*What to work on*. Every line of the listing should be retyped exactly, but none of the pictures should be.
[Records for the exercise Boundary: Start]
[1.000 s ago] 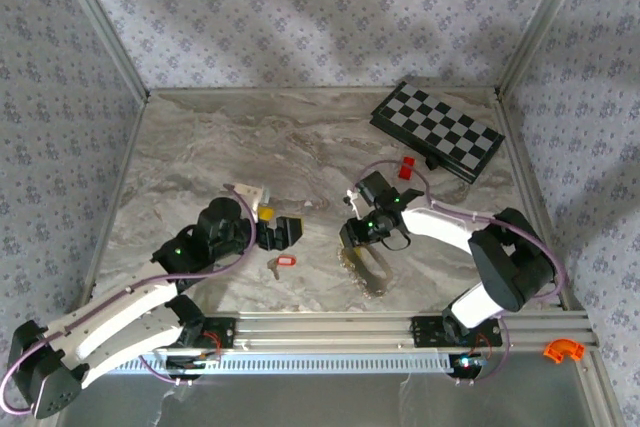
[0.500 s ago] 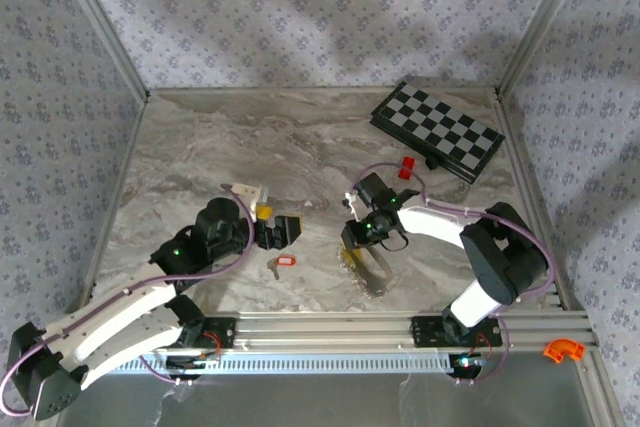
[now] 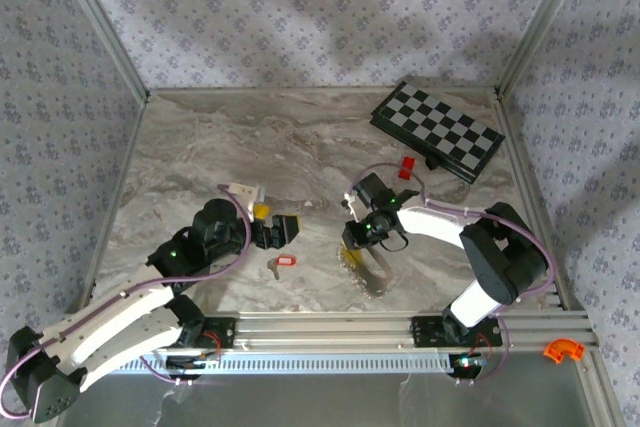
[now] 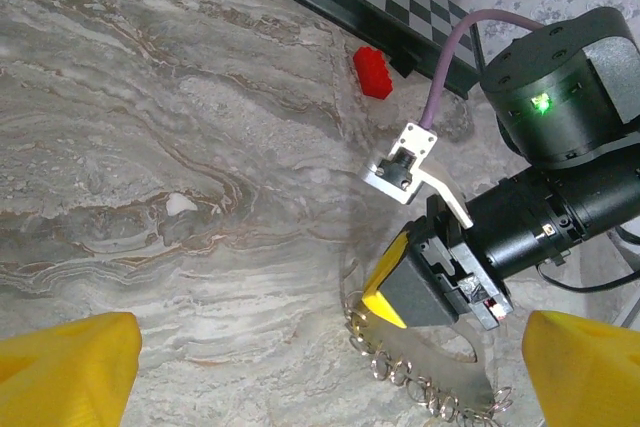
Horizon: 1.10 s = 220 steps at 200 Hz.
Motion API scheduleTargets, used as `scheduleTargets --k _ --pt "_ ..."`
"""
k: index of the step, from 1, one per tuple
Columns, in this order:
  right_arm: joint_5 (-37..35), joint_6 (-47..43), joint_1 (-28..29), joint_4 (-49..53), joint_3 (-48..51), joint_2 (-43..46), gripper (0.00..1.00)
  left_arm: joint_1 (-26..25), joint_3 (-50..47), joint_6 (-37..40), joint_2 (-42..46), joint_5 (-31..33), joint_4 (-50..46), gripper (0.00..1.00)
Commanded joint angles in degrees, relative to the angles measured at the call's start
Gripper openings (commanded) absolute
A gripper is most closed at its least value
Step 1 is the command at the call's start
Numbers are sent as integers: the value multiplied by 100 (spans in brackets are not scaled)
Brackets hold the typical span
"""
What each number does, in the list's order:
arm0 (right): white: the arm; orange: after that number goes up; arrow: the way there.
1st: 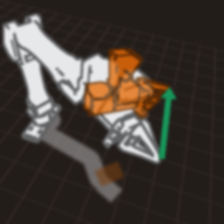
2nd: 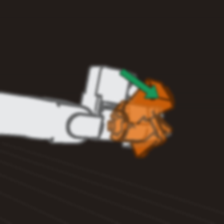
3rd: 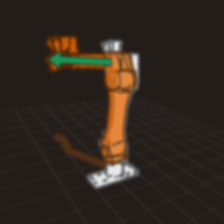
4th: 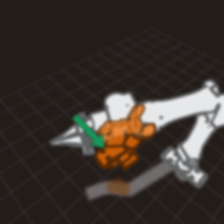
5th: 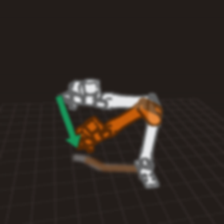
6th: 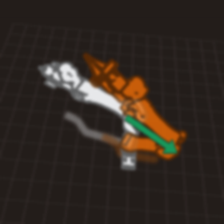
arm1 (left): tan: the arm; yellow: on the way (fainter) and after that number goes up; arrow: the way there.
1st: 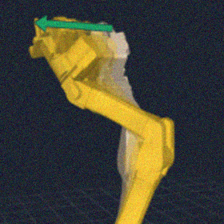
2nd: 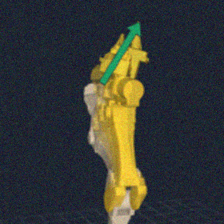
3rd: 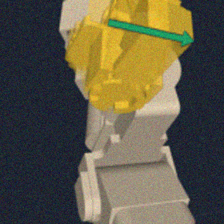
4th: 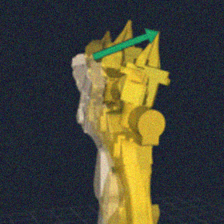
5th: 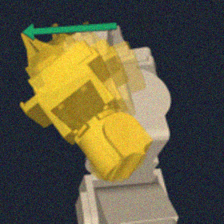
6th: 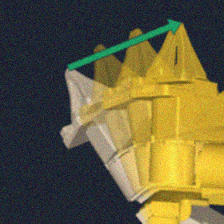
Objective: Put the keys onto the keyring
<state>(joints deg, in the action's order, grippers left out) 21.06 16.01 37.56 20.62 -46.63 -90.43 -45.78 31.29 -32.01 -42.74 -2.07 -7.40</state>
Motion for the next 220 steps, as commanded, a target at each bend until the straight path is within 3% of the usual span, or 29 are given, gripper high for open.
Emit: scheduleTargets --k 1,56,220 --pt "30 -90 35 122 -50 -45 13 -39 48 90 100 61 -2 97" --pt "38 -102 39 110 -52 -44 9 -39 59 98 161 92 -58 100" --pt "127 -89 49 -212 66 -178 15 -44 34 81 224 119 -15 100"
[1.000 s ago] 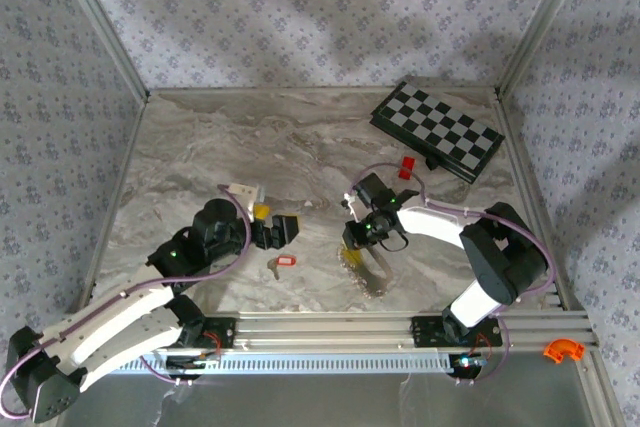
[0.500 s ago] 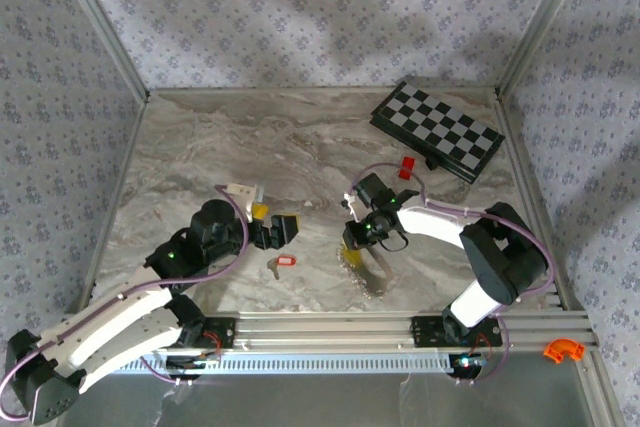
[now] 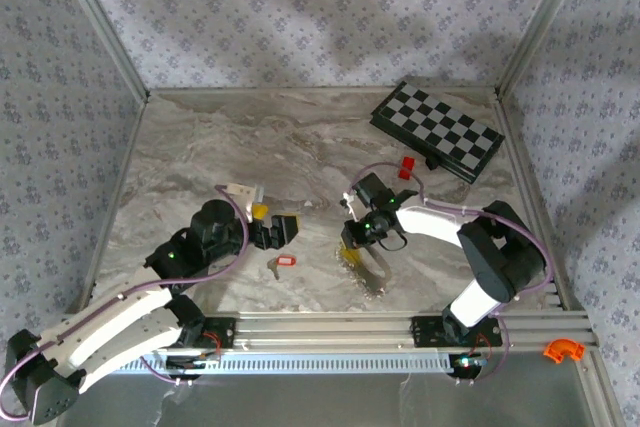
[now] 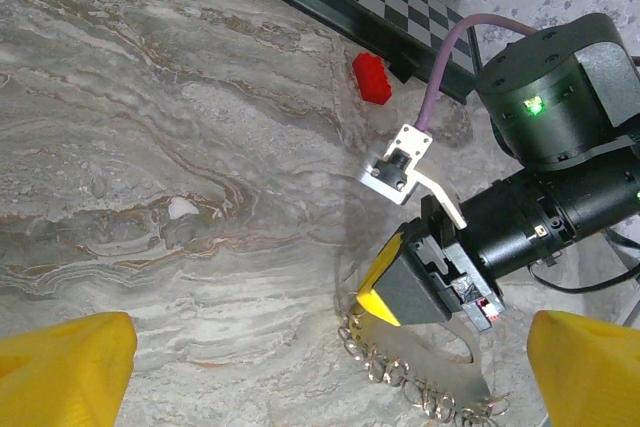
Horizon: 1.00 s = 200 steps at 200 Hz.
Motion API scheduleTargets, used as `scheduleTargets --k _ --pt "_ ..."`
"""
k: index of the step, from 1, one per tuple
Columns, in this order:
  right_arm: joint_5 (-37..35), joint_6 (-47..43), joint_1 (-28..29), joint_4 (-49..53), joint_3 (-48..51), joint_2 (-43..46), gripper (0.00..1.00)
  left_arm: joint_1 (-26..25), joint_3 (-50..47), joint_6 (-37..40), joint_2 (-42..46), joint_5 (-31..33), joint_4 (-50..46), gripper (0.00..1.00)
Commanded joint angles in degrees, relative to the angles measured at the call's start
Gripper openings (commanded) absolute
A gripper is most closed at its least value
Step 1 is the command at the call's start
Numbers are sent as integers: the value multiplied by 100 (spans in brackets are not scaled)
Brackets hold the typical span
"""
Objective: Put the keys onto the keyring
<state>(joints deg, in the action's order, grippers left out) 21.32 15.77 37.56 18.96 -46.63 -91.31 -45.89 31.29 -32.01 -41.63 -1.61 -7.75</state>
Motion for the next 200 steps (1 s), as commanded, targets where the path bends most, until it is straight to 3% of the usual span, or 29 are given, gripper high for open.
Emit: scheduleTargets --k 1,58,139,200 --pt "100 -65 45 -48 66 -90 15 -33 35 81 112 68 19 100" --pt "91 -35 45 -163 62 -166 19 -39 26 91 146 73 35 100" --pt "19 -75 64 -101 40 4 6 -36 55 155 217 38 37 100" --pt "-260 -369 356 -182 203 1193 0 -40 311 434 217 -311 101 100"
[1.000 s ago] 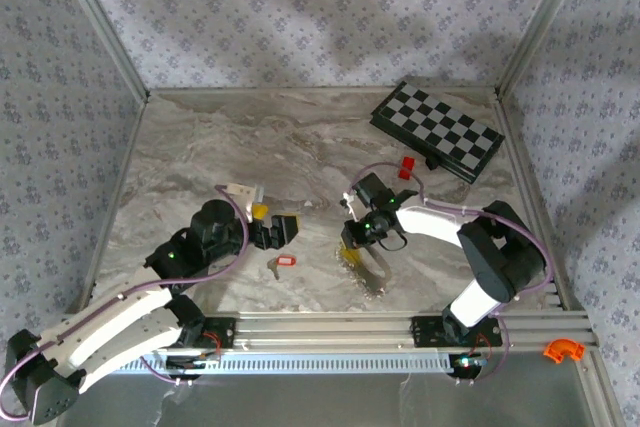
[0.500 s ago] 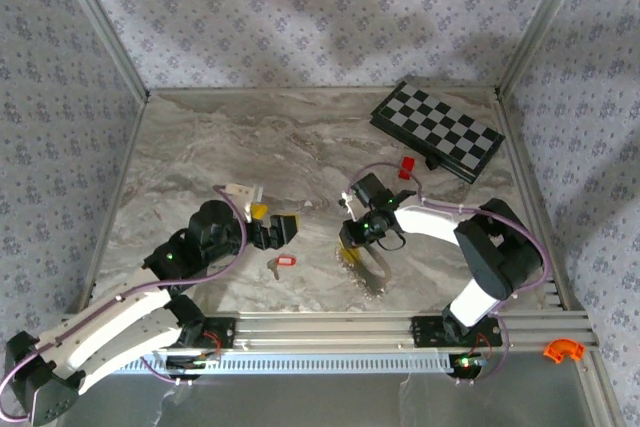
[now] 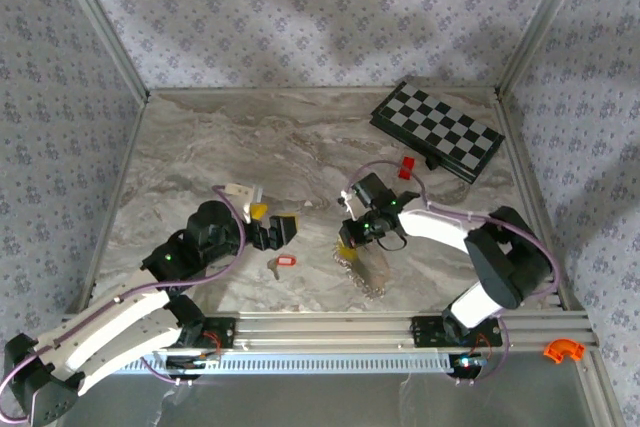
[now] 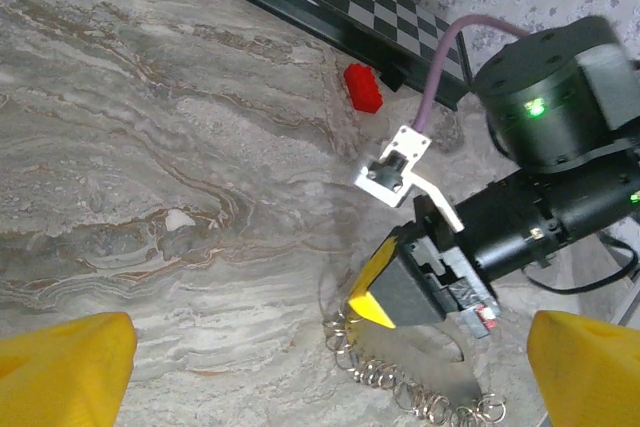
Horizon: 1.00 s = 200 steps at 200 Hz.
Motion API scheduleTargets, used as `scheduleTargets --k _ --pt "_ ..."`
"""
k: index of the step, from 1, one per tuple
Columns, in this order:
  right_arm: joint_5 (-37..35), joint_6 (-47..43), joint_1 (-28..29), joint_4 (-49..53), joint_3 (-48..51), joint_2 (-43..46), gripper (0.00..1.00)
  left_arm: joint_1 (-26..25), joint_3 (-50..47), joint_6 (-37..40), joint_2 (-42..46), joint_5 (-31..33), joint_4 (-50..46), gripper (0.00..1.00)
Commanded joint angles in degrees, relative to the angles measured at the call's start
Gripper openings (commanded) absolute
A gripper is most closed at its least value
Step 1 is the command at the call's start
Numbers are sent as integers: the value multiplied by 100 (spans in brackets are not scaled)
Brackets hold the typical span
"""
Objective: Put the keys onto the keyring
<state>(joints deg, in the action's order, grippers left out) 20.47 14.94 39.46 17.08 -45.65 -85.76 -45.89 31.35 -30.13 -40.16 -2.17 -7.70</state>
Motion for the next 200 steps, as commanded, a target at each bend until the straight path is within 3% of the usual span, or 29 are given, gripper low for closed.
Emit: scheduleTargets --k 1,43,101,151,200 --pt "-179 -292 175 2 107 669 0 -41 307 249 70 -265 104 100" --pt "-163 -666 399 -210 385 2174 0 -130 428 515 105 -926 463 99" --pt "647 -913 484 -1221 844 4262 0 -631 893 1065 -95 -1773 801 92" --pt "1757 -715 490 -1895 610 4660 0 -940 1126 1375 -236 -2374 1261 80" --pt "2150 -285 428 -2854 679 4682 0 -957 1444 1431 -493 -2776 1376 63"
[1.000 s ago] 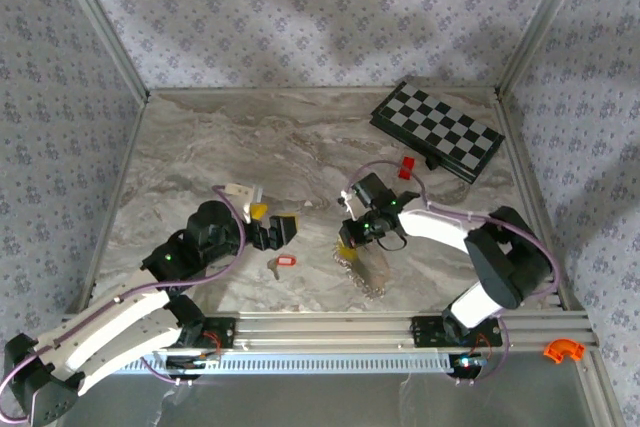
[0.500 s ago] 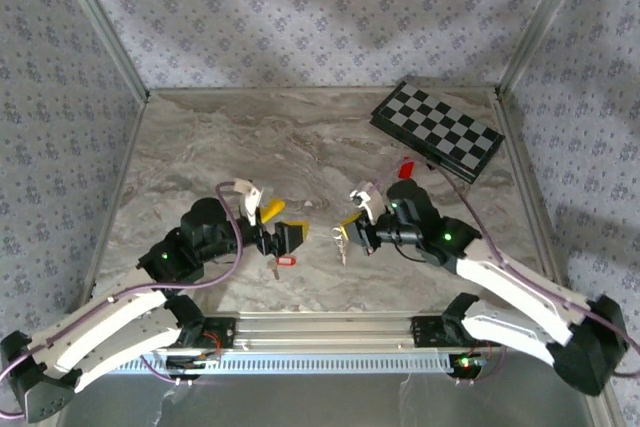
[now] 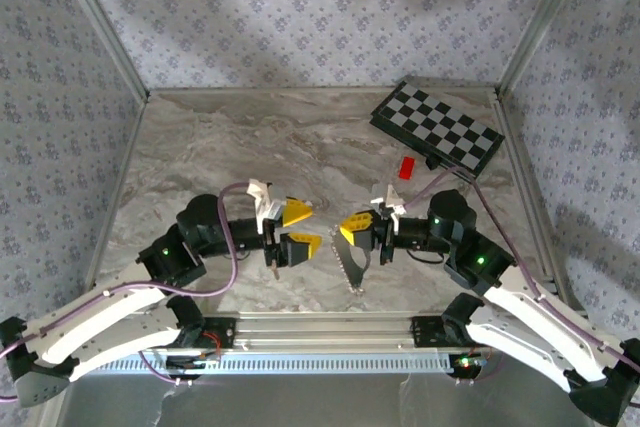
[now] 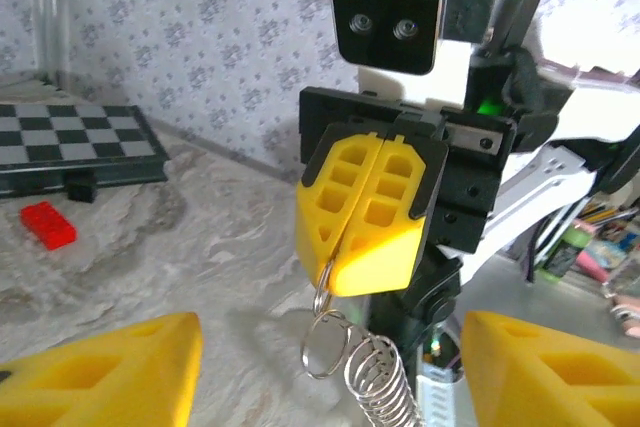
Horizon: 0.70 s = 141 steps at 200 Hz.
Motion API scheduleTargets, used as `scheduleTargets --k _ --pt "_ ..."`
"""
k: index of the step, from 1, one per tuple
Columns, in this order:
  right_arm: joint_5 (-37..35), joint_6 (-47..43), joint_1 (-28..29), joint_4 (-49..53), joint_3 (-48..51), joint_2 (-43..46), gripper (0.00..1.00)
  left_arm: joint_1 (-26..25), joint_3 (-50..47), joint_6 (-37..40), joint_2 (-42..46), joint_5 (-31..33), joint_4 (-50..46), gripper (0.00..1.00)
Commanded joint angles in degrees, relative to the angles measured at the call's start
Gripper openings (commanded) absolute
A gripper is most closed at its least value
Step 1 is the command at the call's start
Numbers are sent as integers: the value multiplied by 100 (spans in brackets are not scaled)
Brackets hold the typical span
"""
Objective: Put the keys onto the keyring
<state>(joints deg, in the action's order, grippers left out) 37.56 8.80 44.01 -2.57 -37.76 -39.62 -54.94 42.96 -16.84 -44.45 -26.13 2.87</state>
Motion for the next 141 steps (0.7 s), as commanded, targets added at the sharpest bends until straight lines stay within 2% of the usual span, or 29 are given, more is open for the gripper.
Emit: scheduleTargets --k 1,104,141 --pt "452 340 -25 -914 -101 68 0 -57 283 102 -65 -382 318 63" --pt "436 1029 -281 -2584 267 -25 0 -199 662 40 -538 -664 422 47" --pt "419 1137 -338 -2760 503 56 0 -404 721 48 -796 -588 637 42"
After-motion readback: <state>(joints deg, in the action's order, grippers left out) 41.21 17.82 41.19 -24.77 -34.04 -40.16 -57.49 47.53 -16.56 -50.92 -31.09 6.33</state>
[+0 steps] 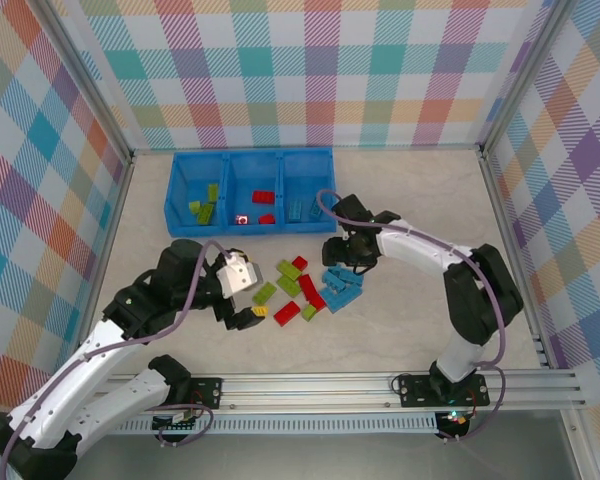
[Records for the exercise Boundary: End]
*Task output*.
[1.000 s ago] 
[0.500 s ago] 
[now] 
[now] 
Horizon: 1.10 s = 220 steps at 200 Hz.
Motion API scheduleTargets, used as `scheduleTargets --k _ --pt "_ ..."`
"""
k: index of the step, from 1, one per tuple
Columns, in this order:
  right_arm: joint_5 (-37..35), joint_6 (-47..43), joint_1 (-28..29), joint_4 (-49..53), joint_3 (-48..51), joint_2 (-43..46), gripper (0.00..1.00)
  left_arm: joint_1 (-26..25), joint_3 (-50..47), joint_6 (-37..40), joint_2 (-42..46), joint_5 (-31..33), joint_4 (-50..46), gripper (0.00..1.00)
Commanded joint angles in degrees, relative to the angles measured at the call's start
Gripper openings (commanded) absolute
A gripper is most closed at its least value
Step 1 is the command at the call's start
Numbers are sent as integers: the value multiplied by 100 (spans in brackets are not scaled)
Brackets hold the typical span
"""
What each number does, in the list's order:
arm0 (right): white: the arm; orange: after that number goes up; arrow: the way there.
1st: 
2nd: 
3rd: 
4th: 
5th: 
6th: 
arm1 (left): tan: the arm; yellow: on the way (fainter) and after that number goes up; arrow: the way there.
1st: 
2nd: 
3rd: 
4th: 
5th: 
6th: 
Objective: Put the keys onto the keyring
<state>(joints deg, in the action's order, grippers left out) 21.06 16.01 37.56 20.62 -46.63 -90.43 -45.78 31.29 -32.01 -42.74 -2.07 -7.40</state>
Motion for the next 220 steps, as commanded, a target at each bend until the straight path is within 3% of the usual span, or 29 are given, gripper high for open.
Emit: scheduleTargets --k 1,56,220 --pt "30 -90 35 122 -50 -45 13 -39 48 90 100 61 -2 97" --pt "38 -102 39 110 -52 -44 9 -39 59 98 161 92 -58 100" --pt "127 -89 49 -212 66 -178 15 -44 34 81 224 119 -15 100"
[1.000 s ago] 
[0.500 s ago] 
[now] 
[now] 
Horizon: 1.00 s = 200 steps at 200 Hz.
Motion API scheduleTargets, used as `scheduleTargets --k _ --pt "_ ..."`
"""
k: index of the step, from 1, one per tuple
Columns, in this order:
  right_arm: joint_5 (-37..35), joint_6 (-47..43), joint_1 (-28..29), joint_4 (-49..53), joint_3 (-48..51), joint_2 (-43..46), gripper (0.00..1.00)
  left_arm: joint_1 (-26..25), joint_3 (-50..47), joint_6 (-37..40), joint_2 (-42..46), joint_5 (-31..33), joint_4 (-50..46), gripper (0.00..1.00)
Commanded joint angles in degrees, relative to the angles measured at the call's start
Gripper openings (commanded) absolute
A gripper is most closed at its least value
Step 1 is the command at the call's start
Numbers are sent as integers: the value multiplied by 100 (spans in brackets are not scaled)
Brackets hold the typical span
"""
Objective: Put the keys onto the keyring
<state>(joints deg, in the action's order, grippers left out) 21.32 15.77 37.56 18.96 -46.63 -91.31 -45.89 31.29 -32.01 -41.63 -1.61 -7.75</state>
Motion for the next 200 steps (1 s), as commanded, targets where the path bends most, until it is straight to 3% of the usual span, or 29 are given, gripper high for open.
Emit: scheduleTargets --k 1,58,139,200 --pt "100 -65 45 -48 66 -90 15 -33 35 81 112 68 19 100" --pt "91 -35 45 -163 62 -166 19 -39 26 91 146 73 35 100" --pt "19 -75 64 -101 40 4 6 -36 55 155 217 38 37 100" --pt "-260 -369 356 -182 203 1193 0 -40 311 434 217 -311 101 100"
[1.000 s ago] 
[0.500 s ago] 
[now] 
[now] 
Horizon: 1.00 s = 200 steps at 200 Hz.
Motion API scheduleTargets, used as `scheduleTargets --k _ --pt "_ ..."`
"""
k: index of the step, from 1, one per tuple
Columns, in this order:
  right_arm: joint_5 (-37..35), joint_6 (-47..43), joint_1 (-28..29), joint_4 (-49..53), joint_3 (-48..51), joint_2 (-43..46), gripper (0.00..1.00)
  left_arm: joint_1 (-26..25), joint_3 (-50..47), joint_6 (-37..40), joint_2 (-42..46), joint_5 (-31..33), joint_4 (-50..46), gripper (0.00..1.00)
Commanded joint angles in degrees, relative to the angles measured at the call's start
Gripper openings (commanded) absolute
A gripper is most closed at its least value
Step 1 is the command at the call's start
Numbers are sent as integers: the value multiplied by 100 (spans in brackets are not scaled)
Brackets hold the typical span
"""
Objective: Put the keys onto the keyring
<state>(joints deg, in the action's order, grippers left out) 20.47 14.94 39.46 17.08 -45.65 -85.76 -45.89 31.35 -30.13 -40.16 -2.17 -7.70</state>
Motion for the next 200 steps, as commanded, a target at each bend until the straight path is within 3% of the usual span, or 29 are given, gripper low for closed.
Emit: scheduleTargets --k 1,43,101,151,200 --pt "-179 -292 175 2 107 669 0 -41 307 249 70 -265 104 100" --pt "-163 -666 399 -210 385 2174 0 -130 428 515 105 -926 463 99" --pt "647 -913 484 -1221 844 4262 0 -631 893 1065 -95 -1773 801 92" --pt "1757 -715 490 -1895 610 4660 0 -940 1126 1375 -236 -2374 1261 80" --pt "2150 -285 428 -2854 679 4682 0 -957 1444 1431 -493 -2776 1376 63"
[1.000 s ago] 
[0.500 s ago] 
[now] 
[now] 
Horizon: 0.70 s = 141 steps at 200 Hz.
Motion API scheduleTargets, used as `scheduleTargets --k _ --pt "_ ..."`
"""
k: index of the step, from 1, one per tuple
Columns, in this order:
  right_arm: joint_5 (-37..35), joint_6 (-47..43), joint_1 (-28..29), joint_4 (-49..53), joint_3 (-48..51), joint_2 (-43..46), gripper (0.00..1.00)
  left_arm: joint_1 (-26..25), joint_3 (-50..47), joint_6 (-37..40), joint_2 (-42..46), joint_5 (-31..33), joint_4 (-50..46), gripper (0.00..1.00)
Commanded joint angles in degrees, relative to the angles measured at the call's start
Gripper openings (commanded) absolute
A gripper is most closed at its least value
Step 1 is the command at the call's start
Numbers are sent as integers: the value multiplied by 100 (spans in brackets are not scaled)
Brackets hold the typical span
"""
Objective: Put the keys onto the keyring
<state>(joints deg, in the action's order, grippers left out) 37.56 8.80 44.01 -2.57 -37.76 -39.62 -54.94 42.96 -16.84 -44.45 -26.13 2.87</state>
Motion for the next 141 steps (0.7 s), as commanded, targets added at the sharpest bends until straight lines stay within 2% of the usual span, or 29 are given, more is open for the gripper.
Emit: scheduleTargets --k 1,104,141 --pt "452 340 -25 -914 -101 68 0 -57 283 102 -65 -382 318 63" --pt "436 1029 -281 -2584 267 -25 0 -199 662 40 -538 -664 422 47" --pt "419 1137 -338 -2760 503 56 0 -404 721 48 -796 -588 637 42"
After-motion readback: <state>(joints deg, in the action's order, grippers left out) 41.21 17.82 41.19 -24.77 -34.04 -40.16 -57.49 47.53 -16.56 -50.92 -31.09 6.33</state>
[+0 steps] 

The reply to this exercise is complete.